One of the thrilling times to spot a leopard is after-dark, post-sundowners with a Gin and Tonic buzz quieting any doubts of sitting in a jeep with no barrier of protection between you and a 200-pound cat on the prowl for supper. This is just one of the perks of a safari in South Luangwa National Park; one of the few reserves that permits night drives not just in Zambia but throughout Africa. South Luangwa is also famed for its walking safaris, with the style said to originate here in the 1950s. In addition to these highlights, there are certain parts of South Luangwa where The Bushcamp Company retains exclusive access, so even though it’s rare to spot another jeep on one of your drives, in these designated areas, it’s a guarantee for one-on-one wildlife encounters.
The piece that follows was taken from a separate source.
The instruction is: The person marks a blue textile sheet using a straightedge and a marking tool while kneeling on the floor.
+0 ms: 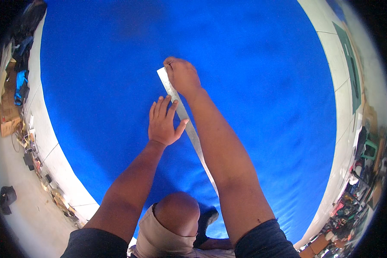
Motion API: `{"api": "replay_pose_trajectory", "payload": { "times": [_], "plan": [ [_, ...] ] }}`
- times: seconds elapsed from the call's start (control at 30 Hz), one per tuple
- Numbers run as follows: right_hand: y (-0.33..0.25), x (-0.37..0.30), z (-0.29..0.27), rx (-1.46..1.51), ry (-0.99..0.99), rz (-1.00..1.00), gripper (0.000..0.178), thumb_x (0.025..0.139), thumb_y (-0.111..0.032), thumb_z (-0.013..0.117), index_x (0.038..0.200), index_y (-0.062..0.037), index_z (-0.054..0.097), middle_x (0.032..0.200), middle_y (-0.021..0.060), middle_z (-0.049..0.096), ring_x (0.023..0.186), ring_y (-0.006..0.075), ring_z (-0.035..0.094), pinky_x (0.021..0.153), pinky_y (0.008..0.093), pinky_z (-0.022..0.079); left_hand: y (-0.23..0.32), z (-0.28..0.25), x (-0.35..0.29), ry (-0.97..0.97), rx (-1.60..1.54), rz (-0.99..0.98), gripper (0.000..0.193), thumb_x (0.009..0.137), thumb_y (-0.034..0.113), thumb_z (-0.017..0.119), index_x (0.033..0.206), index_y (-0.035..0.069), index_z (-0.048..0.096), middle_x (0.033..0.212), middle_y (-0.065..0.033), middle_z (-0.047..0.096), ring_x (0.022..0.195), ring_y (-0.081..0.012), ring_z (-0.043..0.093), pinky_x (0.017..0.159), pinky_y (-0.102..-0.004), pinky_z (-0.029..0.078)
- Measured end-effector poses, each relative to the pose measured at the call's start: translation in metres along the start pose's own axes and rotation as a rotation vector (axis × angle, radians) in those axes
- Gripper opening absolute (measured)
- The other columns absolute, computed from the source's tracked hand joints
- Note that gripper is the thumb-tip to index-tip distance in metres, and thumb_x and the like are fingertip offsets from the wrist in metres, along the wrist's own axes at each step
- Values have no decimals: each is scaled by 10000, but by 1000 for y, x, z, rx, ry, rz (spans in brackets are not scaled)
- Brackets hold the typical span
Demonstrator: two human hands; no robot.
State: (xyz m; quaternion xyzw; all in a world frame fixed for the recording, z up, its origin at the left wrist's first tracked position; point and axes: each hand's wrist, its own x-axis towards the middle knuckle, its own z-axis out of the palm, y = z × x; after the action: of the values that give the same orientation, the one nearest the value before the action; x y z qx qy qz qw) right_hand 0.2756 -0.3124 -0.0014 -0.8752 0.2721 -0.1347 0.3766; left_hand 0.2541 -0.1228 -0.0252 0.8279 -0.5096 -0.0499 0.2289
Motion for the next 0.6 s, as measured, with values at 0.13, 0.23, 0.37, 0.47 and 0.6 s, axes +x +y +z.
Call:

Though a remote experience, prevalence of wildlife and exclusive access contribute to the recipe of a perfect safari, the bonus of booking with The Bushcamp Company is its luxury lodges; all reflecting distinct personalities, tailored to their precise locations within South Luangwa. From Chindeni’s four tents overlooking the captivating sunrise above the Chindeni Hills to Bilimungwe’s outdoor showers hovering above the watering holes where hippos wallow and giraffes frequent, The Bushcamp Company seamlessly blends luxury and nature, even using the land to develop some of the camps (all the furniture at Bilimungwe was made onsite by fallen wood). Every camp offers daily laundry services, a distinct common area accented with the likes of tree bars and firepits, as well as Mfuwe Lodge’s indulgent spa. It’s enough so that you never feel too far from the modern comforts of home, but you also never feel far from the natural experience you traveled to Zambia for.
The paradox of developing such a pure, remote land can come at a social cost, which is why The Bushcamp Company is cautious in the undertaking of responsible growth, supporting the local communities with employment opportunities, educational development, and also in long-term sustainability to dissuade the loss of culture. Along with employing the majority of its camps’ guides, guards and managers from the villages surrounding the National Park, The Bushcamp Company encourage a tourist’s positive impact through a mandatory fee built into their rate, which helps contribute to the costs of installing boreholes to supply clean water for building schools, paying student fees and providing meals, all in support of its neighboring villages. Due to its size and proximity to the villages, the transparency of where your money is spent quickly becomes apparent and inspiring—and The Bushcamp Company isn’t afraid to share that with you.